Despite endless talk about the need to beef up mental health services, for years nothing has changed. But now matters are at a head. Rowley announced this week that from September, officers will only attend emergency calls related to mental health where there is a threat to life.

This announcement has caused a great deal of consternation from mental health services and charities. Without police help, they say, thousands of mental health patients will fall into a vacuum. There are some 1.8 million on waiting lists for mental health support, and among them are people who have been waiting for more than three months — these are the people whose emergencies tend to be answered by the police. The Department of Health and Social Care have promised £150m to improve mental health crisis care, but this won’t cover it.

But sometimes shock tactics are needed. Nothing else has worked. The model for the Met’s plans is a scheme in Humberside, where after a 35 per cent rise in mental health calls every year the police finally managed to hand the bulk of the job back to mental health services. In doing so it won back 1,100 police officer hours a month. It is now judged the best force in the country.

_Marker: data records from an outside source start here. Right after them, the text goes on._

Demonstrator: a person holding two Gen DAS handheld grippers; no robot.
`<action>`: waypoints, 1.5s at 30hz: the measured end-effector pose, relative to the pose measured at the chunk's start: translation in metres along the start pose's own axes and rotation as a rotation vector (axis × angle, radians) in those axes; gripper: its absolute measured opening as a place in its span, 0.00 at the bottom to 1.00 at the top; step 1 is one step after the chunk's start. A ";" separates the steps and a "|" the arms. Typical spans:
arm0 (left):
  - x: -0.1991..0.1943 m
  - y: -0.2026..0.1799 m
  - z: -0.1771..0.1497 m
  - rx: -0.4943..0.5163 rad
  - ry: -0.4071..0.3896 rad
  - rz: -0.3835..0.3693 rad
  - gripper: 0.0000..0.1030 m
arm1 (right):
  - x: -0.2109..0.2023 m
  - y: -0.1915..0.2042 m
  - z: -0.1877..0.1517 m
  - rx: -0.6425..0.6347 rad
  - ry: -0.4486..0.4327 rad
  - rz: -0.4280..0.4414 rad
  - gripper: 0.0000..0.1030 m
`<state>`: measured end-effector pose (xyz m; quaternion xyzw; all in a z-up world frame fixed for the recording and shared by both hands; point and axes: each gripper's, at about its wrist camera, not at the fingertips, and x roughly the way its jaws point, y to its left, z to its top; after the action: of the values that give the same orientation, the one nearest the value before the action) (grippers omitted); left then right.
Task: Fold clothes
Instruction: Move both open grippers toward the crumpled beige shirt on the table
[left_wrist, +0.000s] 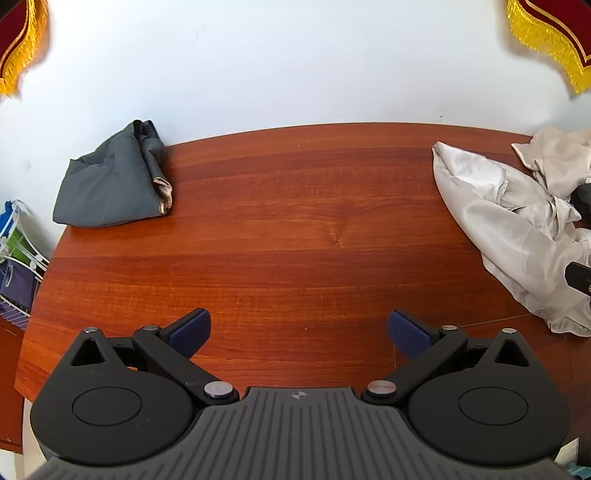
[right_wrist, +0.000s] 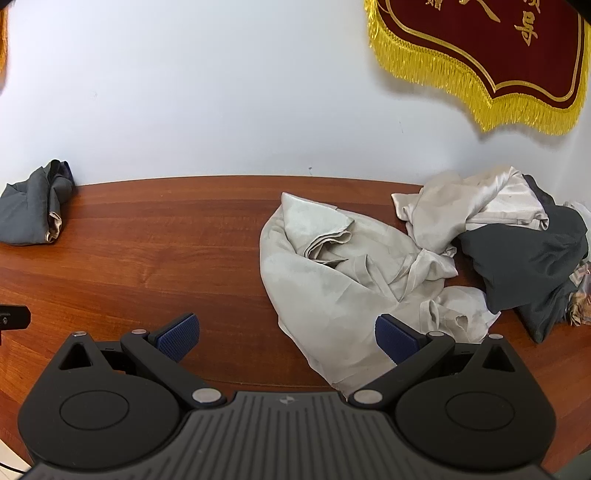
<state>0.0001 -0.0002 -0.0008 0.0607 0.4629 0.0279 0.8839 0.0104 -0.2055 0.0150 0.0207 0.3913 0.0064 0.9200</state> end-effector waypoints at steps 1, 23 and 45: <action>0.000 0.000 0.000 0.000 0.001 -0.005 1.00 | 0.000 0.000 0.000 -0.001 0.000 0.001 1.00; 0.002 -0.002 -0.002 0.002 0.001 -0.096 1.00 | -0.010 0.002 -0.003 -0.019 -0.017 -0.011 1.00; 0.006 -0.006 -0.002 0.054 -0.014 -0.107 1.00 | -0.004 0.001 0.004 0.003 -0.001 -0.019 1.00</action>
<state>0.0023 -0.0054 -0.0077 0.0597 0.4598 -0.0325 0.8854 0.0107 -0.2044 0.0206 0.0182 0.3911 -0.0031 0.9202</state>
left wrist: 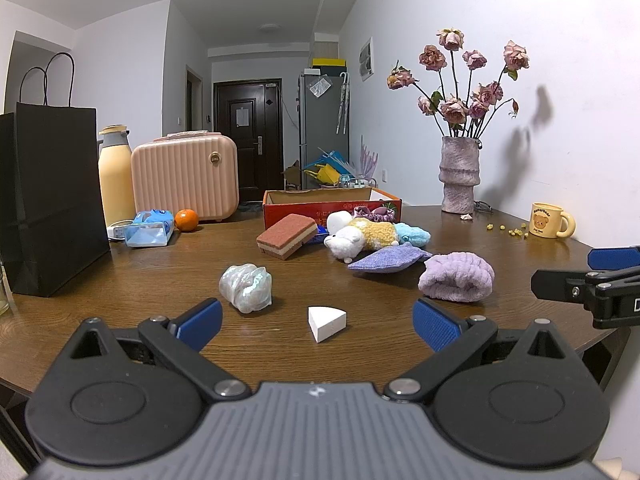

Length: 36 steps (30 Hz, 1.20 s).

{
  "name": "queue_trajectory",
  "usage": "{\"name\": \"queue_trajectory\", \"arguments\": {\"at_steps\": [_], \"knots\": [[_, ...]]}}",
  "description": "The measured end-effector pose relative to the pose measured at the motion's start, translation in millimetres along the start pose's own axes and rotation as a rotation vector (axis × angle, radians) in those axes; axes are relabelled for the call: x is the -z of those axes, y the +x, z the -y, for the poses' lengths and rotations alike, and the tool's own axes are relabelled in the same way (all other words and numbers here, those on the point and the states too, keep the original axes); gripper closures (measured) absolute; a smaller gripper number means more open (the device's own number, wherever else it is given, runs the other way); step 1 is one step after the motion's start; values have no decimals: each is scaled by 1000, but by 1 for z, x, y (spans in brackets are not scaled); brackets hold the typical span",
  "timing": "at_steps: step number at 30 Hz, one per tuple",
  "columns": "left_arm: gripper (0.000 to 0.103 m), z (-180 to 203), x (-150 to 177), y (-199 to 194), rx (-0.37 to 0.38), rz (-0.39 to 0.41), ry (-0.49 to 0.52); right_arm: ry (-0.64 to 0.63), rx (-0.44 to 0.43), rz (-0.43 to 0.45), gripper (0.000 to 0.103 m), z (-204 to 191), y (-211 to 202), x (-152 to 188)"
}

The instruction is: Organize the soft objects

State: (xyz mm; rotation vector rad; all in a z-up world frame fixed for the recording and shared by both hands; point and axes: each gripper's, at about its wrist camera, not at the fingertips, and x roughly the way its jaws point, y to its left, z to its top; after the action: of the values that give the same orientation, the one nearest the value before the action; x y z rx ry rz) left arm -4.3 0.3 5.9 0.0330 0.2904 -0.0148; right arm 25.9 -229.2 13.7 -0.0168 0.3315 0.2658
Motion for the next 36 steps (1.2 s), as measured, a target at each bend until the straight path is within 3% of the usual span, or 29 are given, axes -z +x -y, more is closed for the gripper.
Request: {"name": "queue_trajectory", "arguments": {"at_steps": [36], "knots": [[0, 0, 1, 53, 17, -107, -15, 18, 3, -94, 0, 17, 46, 1]]}}
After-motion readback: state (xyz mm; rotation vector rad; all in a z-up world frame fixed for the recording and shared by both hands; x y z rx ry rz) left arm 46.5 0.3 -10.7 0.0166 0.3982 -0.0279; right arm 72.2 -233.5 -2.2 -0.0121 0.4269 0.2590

In a fascinating interview with the BBC, Humberside’s chief constable Lee Freeman said he had been forced to make “very similar statements” to those made by Rowley in order to start the conversation locally — setting out firm dates, even if those dates then inevitably slipped. It was only then that enough money was suddenly found to begin to “turn the ship around”, a phased transfer which in the end took 18 months. Ambulance trusts purchased new fleets and beds were found.

Rowley’s three-month deadline is clearly over-ambitious — mental health campaigners are right that he can’t suddenly withdraw services when there is nothing to replace them — but if he is using a similar ploy to Freeman, it might just jolt the machinery into gear.

Only two per cent of the public think mental health calls should be the responsibility of the police, and deploying them to help seriously ill people might do more harm than good. Social care, particularly for mental health, is in an appalling state. A threadbare patchwork of replacement services, mostly provided by the wrong people, has so far covered this up, but reform needs to start somewhere.